Lady Gaga ficou sem o prêmio de melhor atriz, mas subiu ao palco para receber o prêmio de melhor música, por Shallow
Em 1952, a Associação da Imprensa Estrangeira de Hollywood estabeleceu um prêmio honorário que levaria o nome de Cecil B. De Mille, um dos titãs que inventaram Hollywood. O primeiro a receber o prêmio foi o próprio De Mille. Neste ano, o grupo inaugurou um prêmio pelo conjunto da carreira na televisão com o nome de Carol Burnett. Quem o recebeu –não poderia ser menos–, foi Carol Burnett, aos 85 anos. Qualificá-la como uma lenda da televisão americana seria pouco. A primeira mulher a ter um programa próprio, ganhadora de uma dúzia de prêmios entre o Globo de Ouro e o Emmy. “Às vezes sonho em ser jovem novamente e fazer tudo de novo”, disse Burnett do palco. “E então percebo a sorte que tive de estar lá quando tudo começou.”
O prêmio honorário no cinema foi recebido por Jeff Bridges. Chris Pine o chamou de “your dudeness” piada intraduzível com o personagem de The Dude, de O Grande Lebowski, filme cult que transformou em lenda há 20 anos um ator que já tinha uma carreira de primeiro nível (A Última Sessão de Cinema, Tron, Starman, Susie e os Baker Boys, O Pescador de Ilusões, Tucker – Um Homem e seu Sonho).
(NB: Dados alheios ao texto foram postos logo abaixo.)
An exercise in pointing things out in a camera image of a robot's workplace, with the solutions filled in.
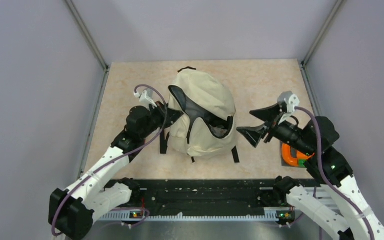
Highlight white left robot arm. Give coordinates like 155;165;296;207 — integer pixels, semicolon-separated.
48;102;184;240

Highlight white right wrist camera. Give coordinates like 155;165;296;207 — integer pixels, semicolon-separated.
277;91;301;116

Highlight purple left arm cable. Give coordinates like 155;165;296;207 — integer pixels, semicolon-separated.
51;84;169;238

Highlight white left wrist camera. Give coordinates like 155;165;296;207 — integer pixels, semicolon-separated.
134;88;157;110

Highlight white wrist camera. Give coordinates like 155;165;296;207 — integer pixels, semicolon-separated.
277;91;301;116
134;88;157;110

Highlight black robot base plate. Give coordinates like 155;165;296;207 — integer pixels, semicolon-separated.
120;179;293;217

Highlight orange tape roll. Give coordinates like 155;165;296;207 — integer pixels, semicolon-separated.
281;143;315;167

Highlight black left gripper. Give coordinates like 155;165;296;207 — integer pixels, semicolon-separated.
140;100;183;139

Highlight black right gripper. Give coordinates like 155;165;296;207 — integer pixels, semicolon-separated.
236;102;314;156

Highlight green toy brick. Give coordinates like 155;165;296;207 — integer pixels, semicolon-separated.
298;159;306;168

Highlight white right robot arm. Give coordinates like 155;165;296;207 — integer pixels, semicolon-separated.
237;103;384;240

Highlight cream canvas backpack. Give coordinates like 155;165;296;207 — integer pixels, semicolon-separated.
159;66;240;164

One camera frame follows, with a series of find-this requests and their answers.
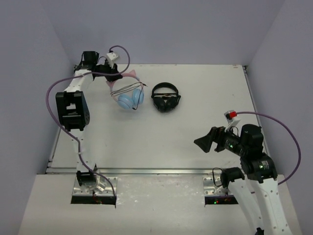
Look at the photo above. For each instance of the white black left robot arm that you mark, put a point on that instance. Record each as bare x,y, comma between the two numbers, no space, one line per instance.
73,111

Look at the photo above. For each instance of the left metal mounting bracket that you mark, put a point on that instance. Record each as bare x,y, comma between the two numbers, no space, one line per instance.
100,193

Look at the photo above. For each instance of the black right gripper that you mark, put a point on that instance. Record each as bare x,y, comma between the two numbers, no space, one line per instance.
217,134

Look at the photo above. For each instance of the metal mounting bracket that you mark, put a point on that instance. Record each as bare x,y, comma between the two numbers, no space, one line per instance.
100,193
215,194

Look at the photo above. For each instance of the right metal mounting bracket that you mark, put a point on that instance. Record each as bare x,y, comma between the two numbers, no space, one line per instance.
215,194

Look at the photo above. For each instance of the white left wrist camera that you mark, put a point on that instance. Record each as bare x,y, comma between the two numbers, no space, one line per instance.
111,58

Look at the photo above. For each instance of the black headphones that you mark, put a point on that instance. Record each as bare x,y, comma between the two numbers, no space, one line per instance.
165,102

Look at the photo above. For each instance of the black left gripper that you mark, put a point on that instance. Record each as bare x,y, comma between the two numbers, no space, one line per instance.
110,74

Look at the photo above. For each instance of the aluminium table edge rail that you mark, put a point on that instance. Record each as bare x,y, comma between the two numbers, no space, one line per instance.
128,171

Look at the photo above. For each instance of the pink blue cat-ear headphones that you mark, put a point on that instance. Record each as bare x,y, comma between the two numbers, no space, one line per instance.
131,96

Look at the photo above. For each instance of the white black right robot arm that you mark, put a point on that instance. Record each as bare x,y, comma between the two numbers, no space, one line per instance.
254,185

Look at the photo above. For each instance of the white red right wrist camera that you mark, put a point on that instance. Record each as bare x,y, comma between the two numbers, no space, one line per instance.
232,119

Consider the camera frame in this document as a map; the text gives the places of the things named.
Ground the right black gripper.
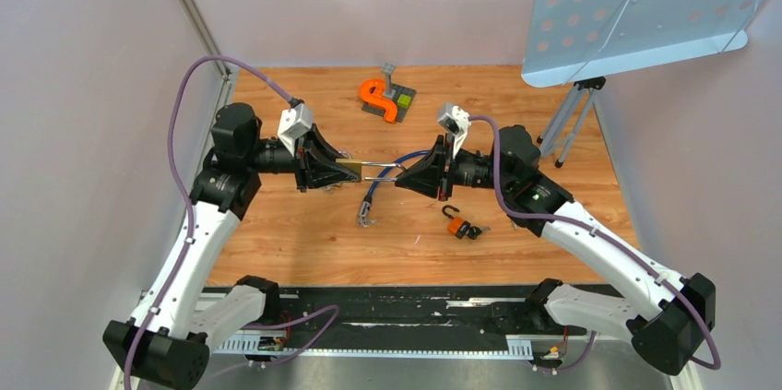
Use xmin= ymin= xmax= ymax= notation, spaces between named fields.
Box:
xmin=393 ymin=134 xmax=512 ymax=204

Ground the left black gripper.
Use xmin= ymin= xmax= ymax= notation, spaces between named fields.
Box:
xmin=246 ymin=124 xmax=360 ymax=194

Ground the large brass padlock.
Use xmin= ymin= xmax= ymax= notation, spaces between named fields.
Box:
xmin=335 ymin=158 xmax=407 ymax=183

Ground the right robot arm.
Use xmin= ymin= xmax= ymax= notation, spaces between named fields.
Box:
xmin=395 ymin=124 xmax=717 ymax=375

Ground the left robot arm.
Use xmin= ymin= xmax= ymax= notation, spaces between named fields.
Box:
xmin=102 ymin=100 xmax=359 ymax=389

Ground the black key bunch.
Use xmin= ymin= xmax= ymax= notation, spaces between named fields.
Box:
xmin=466 ymin=226 xmax=491 ymax=240

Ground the orange small padlock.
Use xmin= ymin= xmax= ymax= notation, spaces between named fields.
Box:
xmin=442 ymin=205 xmax=471 ymax=239

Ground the orange S-shaped toy base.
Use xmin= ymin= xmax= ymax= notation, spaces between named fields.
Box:
xmin=358 ymin=63 xmax=417 ymax=124

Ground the perforated metal music stand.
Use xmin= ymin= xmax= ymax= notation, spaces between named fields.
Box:
xmin=521 ymin=0 xmax=763 ymax=158

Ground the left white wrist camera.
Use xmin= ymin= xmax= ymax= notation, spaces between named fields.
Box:
xmin=277 ymin=102 xmax=314 ymax=157

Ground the blue cable lock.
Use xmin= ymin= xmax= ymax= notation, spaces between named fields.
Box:
xmin=357 ymin=149 xmax=432 ymax=229

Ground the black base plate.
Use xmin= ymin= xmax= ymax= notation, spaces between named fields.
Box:
xmin=219 ymin=284 xmax=595 ymax=357

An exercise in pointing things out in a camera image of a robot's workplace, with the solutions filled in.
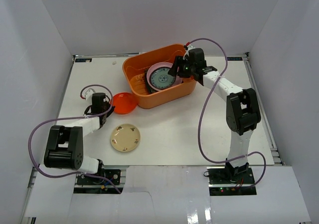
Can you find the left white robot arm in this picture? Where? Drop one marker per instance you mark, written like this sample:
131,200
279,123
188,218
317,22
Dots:
65,144

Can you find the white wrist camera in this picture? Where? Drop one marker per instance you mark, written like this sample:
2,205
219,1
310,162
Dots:
87,94
188,47

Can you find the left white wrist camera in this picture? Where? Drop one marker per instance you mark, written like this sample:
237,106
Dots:
87,94

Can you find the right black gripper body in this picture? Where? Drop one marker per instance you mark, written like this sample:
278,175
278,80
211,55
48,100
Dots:
188,68

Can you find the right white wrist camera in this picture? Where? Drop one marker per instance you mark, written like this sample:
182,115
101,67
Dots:
188,47

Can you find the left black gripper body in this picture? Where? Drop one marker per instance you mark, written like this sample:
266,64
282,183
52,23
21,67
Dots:
107,110

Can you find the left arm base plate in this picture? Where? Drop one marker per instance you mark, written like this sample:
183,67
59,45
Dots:
107,181

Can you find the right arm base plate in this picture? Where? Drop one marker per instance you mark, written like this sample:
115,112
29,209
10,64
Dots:
221,185

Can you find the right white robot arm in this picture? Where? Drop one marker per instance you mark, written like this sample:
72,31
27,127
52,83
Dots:
242,108

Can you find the black floral square plate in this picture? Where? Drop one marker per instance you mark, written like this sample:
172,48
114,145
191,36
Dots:
149,89

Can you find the orange plastic bin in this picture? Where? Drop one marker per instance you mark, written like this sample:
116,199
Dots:
134,71

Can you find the beige floral round plate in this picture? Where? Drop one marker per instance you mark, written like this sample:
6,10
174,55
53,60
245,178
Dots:
125,138

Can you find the pink round plate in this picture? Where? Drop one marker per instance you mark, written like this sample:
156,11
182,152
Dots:
162,64

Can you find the blue floral patterned plate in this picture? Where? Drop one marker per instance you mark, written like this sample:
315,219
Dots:
160,79

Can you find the small orange round plate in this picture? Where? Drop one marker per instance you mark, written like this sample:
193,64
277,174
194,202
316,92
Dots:
124,103

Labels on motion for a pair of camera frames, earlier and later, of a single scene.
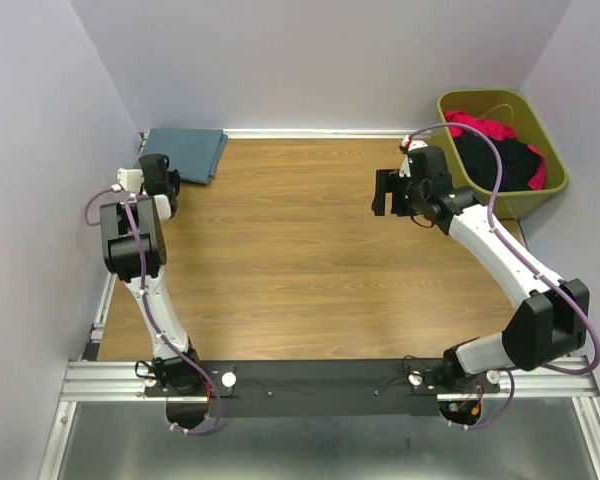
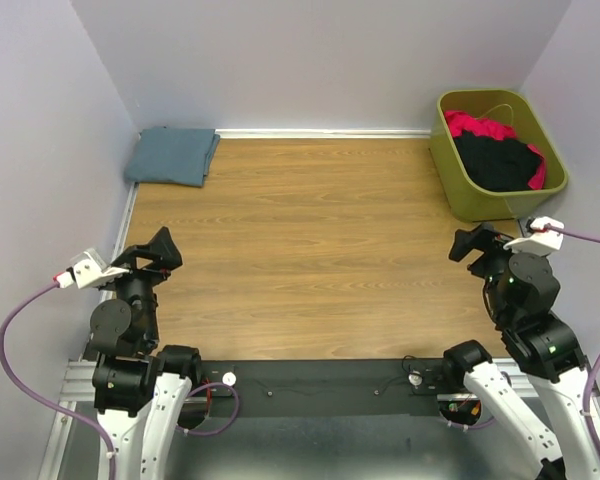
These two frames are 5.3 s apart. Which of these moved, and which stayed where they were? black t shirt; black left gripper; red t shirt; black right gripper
Moved: black right gripper; black left gripper
Stayed: red t shirt; black t shirt
Ele agradeceu Peter Bogdanovich, o diretor que lançou sua carreira, e os irmãos Coen, que lhe deram o papel de sua vida. Os prêmios honorários têm de ser indiscutíveis para que funcionem. Os dois deste domingo o foram.
Na televisão, o reinado de The Marvelous Ms. Maisel deu lugar a O Método Kominsky, uma ótima comédia em capítulos de meia hora da Netflix sobre a amizade de dois velhos amigos de Hollywood. Rachel Brosnahan ganhou o Globo de Ouro pelo papel de Ms. Maisel, mas Michael Douglas recebeu o prêmio por Sandy Kominsky. A série é a melhor comédia do ano para a Associação da Imprensa Estrangeira, que se orgulha de descobrir coisas novas para o público nos prêmios de televisão. Não pôde fazê-lo nas outras duas categorias. O prêmio de melhor drama foi para The Americans, em sua despedida, e o de melhor minissérie foi para O Assassinato de Gianni Versace, dois trabalhos já premiados no Emmy.